**DESCRIPTION OF THE TASK:** Let the answer be the lines from the one with "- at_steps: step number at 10" to the end of the entries, copied exactly with both boundary lines kept.

'''

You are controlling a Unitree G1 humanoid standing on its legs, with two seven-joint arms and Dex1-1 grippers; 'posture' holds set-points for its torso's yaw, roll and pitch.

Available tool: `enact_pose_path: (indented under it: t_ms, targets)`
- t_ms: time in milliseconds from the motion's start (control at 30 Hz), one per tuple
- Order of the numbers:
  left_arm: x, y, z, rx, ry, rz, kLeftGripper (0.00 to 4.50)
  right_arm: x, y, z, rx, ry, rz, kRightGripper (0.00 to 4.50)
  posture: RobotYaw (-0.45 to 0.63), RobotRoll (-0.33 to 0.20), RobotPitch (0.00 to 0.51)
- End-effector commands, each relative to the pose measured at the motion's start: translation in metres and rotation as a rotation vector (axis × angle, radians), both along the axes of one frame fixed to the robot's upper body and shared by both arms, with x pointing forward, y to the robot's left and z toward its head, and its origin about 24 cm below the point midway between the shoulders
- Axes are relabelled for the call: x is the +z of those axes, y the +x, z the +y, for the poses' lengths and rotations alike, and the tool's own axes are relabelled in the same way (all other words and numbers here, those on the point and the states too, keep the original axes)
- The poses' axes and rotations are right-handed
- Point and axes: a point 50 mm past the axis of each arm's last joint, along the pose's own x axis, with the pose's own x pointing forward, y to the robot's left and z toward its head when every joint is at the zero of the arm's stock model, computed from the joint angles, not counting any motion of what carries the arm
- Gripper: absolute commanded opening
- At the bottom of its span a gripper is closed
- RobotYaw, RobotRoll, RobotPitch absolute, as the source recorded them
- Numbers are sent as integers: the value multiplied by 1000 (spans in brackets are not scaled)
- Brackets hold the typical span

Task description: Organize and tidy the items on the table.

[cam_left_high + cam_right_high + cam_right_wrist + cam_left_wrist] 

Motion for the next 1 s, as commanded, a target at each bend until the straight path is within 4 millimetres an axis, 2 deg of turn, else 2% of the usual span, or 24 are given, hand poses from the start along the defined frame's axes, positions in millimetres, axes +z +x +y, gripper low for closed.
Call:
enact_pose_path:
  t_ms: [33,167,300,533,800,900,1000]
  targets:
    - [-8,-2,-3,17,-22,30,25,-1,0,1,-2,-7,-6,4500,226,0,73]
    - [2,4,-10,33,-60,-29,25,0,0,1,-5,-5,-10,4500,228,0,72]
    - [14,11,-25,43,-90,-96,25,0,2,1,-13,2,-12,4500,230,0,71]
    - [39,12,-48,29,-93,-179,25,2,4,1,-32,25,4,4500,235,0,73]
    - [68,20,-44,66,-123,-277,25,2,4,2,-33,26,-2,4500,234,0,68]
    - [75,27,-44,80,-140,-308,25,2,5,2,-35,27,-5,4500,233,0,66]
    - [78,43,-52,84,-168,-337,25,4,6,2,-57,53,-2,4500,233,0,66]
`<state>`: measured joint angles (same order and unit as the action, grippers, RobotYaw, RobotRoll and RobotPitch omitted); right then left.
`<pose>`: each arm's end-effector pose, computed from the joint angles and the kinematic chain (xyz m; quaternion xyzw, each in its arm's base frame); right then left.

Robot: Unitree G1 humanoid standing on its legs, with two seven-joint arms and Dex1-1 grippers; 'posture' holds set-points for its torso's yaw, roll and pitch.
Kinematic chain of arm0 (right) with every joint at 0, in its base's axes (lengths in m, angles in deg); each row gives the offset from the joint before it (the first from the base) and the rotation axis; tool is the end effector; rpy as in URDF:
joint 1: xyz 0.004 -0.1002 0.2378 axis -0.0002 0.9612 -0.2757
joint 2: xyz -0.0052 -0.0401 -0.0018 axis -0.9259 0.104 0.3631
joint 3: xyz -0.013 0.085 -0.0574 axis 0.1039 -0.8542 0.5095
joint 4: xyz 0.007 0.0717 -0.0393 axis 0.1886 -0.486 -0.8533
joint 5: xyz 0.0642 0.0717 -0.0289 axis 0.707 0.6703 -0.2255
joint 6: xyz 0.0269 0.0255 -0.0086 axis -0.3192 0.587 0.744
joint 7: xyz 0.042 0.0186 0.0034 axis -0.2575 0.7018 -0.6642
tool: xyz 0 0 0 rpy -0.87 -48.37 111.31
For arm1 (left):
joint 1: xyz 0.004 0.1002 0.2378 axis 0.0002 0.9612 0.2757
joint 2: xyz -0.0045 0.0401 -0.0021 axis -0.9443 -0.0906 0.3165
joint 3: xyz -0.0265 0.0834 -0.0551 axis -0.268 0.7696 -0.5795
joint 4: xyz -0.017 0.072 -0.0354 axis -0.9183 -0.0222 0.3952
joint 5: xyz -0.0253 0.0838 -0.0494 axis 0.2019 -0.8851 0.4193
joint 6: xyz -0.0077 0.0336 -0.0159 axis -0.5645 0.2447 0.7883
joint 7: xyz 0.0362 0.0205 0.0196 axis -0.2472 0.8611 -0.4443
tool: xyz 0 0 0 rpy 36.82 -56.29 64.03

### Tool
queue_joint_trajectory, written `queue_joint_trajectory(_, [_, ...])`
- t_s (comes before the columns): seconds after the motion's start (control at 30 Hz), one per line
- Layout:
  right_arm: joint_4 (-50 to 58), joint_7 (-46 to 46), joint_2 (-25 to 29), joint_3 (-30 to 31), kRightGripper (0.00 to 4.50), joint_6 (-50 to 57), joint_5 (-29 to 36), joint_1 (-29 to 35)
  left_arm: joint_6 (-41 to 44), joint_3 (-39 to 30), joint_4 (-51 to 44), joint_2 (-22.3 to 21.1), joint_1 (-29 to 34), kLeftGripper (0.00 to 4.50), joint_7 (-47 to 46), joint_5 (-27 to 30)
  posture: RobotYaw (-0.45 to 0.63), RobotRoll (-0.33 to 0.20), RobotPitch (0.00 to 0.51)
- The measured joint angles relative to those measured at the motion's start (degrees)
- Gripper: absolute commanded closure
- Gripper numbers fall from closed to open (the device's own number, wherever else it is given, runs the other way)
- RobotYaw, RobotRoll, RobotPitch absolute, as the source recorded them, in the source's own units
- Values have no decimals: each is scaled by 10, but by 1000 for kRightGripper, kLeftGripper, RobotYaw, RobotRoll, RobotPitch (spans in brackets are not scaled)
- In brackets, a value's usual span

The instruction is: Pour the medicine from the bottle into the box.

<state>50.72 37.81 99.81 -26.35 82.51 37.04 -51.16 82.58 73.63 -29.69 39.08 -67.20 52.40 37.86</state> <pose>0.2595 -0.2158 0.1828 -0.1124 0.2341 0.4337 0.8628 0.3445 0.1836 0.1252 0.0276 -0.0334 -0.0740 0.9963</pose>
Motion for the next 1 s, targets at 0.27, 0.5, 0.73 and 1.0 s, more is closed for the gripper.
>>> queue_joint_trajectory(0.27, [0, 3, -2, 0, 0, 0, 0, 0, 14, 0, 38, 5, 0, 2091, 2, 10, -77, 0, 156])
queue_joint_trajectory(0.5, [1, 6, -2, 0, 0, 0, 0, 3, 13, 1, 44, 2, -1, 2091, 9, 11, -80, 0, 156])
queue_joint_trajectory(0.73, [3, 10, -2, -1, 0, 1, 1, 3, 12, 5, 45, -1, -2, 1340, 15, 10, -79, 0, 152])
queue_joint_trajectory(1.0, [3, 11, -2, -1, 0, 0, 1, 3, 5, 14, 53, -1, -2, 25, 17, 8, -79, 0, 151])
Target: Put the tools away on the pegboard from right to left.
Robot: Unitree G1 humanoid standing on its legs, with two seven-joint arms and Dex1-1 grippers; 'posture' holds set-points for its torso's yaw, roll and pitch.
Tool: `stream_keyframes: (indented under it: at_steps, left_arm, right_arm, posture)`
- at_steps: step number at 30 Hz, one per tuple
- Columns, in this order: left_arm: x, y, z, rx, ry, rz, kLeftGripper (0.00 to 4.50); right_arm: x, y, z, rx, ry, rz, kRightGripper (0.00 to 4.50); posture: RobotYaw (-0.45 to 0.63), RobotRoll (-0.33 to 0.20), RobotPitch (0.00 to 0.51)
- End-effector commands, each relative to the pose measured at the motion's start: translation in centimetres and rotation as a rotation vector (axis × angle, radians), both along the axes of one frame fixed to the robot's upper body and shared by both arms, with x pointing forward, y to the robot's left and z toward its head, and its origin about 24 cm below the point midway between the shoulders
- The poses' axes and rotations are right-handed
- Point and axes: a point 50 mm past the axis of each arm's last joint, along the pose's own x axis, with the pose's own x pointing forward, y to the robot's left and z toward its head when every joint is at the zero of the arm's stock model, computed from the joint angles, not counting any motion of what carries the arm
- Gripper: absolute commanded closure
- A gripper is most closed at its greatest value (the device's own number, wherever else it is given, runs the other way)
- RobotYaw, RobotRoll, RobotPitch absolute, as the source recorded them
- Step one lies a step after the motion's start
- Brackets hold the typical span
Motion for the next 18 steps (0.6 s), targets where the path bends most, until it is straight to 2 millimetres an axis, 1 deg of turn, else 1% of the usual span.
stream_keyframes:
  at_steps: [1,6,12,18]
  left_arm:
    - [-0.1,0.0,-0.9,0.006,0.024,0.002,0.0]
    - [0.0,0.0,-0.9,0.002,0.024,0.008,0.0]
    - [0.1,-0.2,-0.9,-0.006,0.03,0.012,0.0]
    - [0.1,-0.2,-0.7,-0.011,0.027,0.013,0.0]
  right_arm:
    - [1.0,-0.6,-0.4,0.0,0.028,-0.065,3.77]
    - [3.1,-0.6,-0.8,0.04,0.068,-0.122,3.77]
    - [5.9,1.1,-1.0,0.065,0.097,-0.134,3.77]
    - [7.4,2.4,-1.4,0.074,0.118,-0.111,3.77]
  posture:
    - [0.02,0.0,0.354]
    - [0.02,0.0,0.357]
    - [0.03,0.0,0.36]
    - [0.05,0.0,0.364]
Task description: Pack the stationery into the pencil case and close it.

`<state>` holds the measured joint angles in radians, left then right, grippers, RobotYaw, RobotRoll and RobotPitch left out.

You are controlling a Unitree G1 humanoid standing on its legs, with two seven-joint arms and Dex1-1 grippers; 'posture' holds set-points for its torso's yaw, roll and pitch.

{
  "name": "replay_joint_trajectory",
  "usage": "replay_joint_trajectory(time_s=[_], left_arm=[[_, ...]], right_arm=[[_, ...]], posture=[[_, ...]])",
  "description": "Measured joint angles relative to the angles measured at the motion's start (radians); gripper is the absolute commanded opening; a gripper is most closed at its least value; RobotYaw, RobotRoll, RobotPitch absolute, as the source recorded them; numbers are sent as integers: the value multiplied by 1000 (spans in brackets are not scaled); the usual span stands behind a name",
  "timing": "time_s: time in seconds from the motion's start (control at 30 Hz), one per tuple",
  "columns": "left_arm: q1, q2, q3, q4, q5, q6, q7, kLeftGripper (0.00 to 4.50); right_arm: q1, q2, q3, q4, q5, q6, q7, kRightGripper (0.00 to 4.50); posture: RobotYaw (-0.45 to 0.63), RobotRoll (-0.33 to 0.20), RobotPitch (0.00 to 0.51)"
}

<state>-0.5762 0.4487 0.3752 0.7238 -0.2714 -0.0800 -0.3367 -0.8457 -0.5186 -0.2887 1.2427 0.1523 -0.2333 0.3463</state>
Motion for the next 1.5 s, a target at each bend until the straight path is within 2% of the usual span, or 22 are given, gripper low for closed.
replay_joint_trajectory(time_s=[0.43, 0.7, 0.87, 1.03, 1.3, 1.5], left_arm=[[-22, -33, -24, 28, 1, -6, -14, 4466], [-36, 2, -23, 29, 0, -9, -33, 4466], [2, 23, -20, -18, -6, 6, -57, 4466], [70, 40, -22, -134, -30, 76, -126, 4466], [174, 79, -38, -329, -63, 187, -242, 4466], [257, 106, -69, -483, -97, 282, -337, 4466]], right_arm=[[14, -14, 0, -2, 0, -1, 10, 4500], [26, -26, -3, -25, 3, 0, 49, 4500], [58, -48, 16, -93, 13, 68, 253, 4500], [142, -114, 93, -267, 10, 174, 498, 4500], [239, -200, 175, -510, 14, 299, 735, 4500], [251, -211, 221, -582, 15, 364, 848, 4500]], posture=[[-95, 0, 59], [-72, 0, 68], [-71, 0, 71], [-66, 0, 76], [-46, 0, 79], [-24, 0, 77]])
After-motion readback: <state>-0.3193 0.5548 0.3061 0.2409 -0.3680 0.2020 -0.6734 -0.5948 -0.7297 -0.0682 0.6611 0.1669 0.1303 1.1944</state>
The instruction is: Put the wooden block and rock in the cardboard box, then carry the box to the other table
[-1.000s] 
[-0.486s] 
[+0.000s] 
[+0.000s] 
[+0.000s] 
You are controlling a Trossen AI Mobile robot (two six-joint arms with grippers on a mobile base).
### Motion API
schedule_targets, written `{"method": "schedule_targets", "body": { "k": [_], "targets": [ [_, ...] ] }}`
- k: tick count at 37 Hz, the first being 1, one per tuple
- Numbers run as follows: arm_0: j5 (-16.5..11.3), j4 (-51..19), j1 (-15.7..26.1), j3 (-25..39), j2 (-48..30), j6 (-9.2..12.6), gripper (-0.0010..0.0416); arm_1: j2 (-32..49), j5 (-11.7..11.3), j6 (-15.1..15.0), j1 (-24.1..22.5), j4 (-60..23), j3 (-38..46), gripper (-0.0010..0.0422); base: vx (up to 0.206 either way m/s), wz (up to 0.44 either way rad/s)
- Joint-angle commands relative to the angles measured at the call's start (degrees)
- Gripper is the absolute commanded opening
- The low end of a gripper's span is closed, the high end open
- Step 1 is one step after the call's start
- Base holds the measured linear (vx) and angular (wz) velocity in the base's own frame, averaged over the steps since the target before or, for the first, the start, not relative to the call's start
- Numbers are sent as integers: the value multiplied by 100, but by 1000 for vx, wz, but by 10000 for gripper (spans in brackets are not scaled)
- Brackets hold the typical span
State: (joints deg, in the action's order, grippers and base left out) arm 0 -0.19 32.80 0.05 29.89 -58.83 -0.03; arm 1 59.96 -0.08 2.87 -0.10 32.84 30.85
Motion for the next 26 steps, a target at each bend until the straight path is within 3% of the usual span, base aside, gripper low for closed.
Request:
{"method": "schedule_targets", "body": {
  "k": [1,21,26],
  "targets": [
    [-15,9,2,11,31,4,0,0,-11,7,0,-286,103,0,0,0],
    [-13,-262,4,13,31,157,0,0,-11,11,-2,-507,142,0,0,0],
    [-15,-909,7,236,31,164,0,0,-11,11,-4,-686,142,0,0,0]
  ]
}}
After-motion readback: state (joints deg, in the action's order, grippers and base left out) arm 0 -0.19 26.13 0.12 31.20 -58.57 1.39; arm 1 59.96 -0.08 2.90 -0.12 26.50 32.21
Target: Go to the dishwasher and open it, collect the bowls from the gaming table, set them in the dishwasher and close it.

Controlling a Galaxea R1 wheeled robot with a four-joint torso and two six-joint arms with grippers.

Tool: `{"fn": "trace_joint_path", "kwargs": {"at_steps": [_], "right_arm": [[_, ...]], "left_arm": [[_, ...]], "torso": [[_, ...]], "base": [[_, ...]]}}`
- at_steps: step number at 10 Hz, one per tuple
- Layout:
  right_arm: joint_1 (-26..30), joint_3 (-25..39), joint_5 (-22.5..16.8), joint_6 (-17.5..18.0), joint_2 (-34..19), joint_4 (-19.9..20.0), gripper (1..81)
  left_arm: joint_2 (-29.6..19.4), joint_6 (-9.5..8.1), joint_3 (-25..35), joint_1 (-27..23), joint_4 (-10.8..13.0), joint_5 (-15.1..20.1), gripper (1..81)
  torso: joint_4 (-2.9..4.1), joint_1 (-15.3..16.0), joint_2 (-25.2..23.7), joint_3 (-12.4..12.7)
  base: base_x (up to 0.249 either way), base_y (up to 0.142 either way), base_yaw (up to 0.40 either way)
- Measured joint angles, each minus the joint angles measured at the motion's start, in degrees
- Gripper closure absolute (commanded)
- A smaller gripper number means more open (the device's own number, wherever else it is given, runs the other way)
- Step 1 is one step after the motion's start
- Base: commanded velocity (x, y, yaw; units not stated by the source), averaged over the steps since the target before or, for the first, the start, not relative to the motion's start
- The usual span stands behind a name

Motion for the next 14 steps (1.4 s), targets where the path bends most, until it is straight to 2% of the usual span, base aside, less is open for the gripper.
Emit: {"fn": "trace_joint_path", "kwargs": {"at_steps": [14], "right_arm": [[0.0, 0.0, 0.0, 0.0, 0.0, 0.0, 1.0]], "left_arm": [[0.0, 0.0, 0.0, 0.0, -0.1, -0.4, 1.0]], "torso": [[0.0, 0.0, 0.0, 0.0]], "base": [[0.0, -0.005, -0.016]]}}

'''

**WRITTEN SOLUTION:**
- at_steps: step number at 10 Hz, one per tuple
- Layout:
  right_arm: joint_1 (-26..30), joint_3 (-25..39), joint_5 (-22.5..16.8), joint_6 (-17.5..18.0), joint_2 (-34..19), joint_4 (-19.9..20.0), gripper (1..81)
  left_arm: joint_2 (-29.6..19.4), joint_6 (-9.5..8.1), joint_3 (-25..35), joint_1 (-27..23), joint_4 (-10.8..13.0), joint_5 (-15.1..20.1), gripper (1..81)
  torso: joint_4 (-2.9..4.1), joint_1 (-15.3..16.0), joint_2 (-25.2..23.7), joint_3 (-12.4..12.7)
  base: base_x (up to 0.249 either way), base_y (up to 0.142 either way), base_yaw (up to 0.40 either way)
- Measured joint angles, each minus the joint angles measured at the motion's start, in degrees
- Gripper closure absolute (commanded)
- A smaller gripper number means more open (the device's own number, wherever else it is given, runs the other way)
- Step 1 is one step after the motion's start
- Base: commanded velocity (x, y, yaw; units not stated by the source), averaged over the steps since the target before or, for the first, the start, not relative to the motion's start
- The usual span stands behind a name

Motion for the next 14 steps (1.4 s), targets where the path bends most, until it is straight to 2% of the usual span, base aside, less is open for the gripper.
Emit: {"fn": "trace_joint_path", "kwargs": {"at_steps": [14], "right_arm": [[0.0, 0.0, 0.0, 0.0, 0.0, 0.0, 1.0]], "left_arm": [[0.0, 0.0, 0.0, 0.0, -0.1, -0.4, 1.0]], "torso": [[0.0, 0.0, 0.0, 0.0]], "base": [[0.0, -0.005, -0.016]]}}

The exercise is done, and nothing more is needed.